• **Your assignment**: Track down each line below containing the string "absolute" and copy it.

• **Data extract**:
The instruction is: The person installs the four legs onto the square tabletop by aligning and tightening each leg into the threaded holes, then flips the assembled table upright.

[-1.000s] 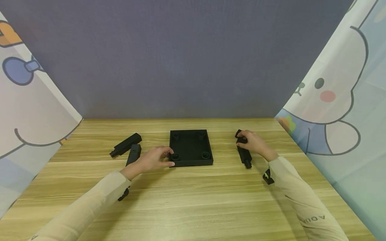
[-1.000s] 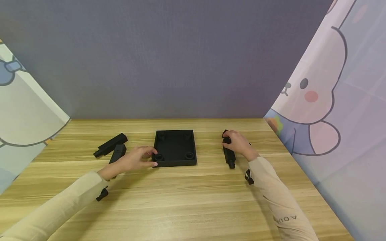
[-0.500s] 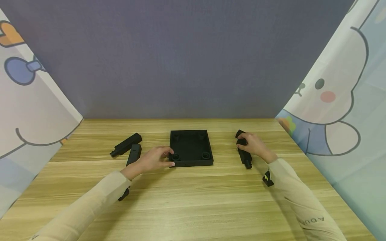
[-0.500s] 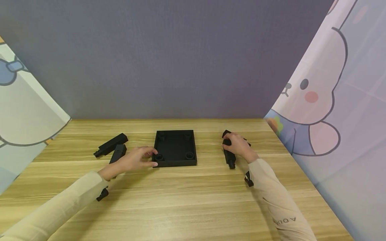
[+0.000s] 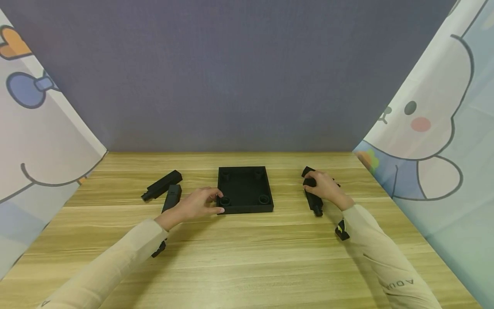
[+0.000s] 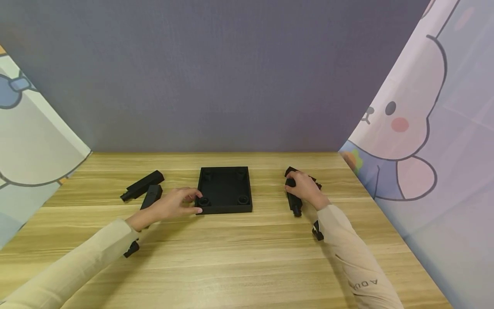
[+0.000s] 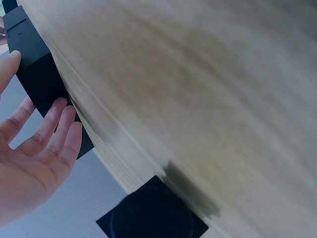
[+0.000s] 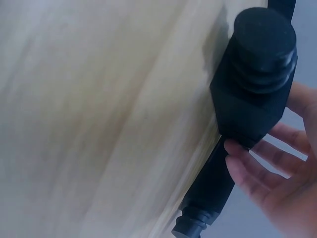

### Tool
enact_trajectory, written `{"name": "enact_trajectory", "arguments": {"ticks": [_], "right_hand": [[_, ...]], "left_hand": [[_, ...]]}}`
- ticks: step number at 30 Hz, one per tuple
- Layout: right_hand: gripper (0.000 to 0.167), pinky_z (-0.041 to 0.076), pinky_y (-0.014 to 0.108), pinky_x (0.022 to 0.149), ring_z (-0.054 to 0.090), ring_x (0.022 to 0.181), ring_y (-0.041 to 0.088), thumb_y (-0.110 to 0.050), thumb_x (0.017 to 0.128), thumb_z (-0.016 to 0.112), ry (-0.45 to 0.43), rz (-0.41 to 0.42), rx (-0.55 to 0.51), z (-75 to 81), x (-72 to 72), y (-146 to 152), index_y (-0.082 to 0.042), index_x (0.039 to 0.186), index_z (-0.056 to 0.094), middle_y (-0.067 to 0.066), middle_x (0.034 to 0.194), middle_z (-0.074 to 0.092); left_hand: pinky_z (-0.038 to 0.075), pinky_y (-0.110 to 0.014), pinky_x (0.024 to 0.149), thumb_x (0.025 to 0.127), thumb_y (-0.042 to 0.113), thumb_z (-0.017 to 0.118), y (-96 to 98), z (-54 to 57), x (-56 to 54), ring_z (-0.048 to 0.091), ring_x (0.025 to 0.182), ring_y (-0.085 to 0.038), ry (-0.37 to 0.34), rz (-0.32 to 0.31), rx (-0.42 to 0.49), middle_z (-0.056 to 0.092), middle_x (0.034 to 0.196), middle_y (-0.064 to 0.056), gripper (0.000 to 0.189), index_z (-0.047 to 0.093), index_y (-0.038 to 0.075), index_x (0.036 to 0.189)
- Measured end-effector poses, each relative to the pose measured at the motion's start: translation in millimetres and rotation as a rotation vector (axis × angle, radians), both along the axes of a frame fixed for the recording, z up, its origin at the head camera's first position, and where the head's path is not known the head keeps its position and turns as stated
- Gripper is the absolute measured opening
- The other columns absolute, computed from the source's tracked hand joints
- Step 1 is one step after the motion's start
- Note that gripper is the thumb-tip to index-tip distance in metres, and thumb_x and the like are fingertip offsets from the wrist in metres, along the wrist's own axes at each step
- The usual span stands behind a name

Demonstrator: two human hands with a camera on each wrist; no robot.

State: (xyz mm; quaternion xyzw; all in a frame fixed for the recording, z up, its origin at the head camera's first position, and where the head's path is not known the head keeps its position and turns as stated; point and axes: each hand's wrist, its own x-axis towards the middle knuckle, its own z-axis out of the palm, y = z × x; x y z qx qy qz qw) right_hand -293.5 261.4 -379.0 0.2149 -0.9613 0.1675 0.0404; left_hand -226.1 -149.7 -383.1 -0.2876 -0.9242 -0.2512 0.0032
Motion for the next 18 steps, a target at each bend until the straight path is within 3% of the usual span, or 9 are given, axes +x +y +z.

• **Solution**:
- Gripper is the absolute measured opening
- The other columns absolute, computed from the source's tracked hand joints

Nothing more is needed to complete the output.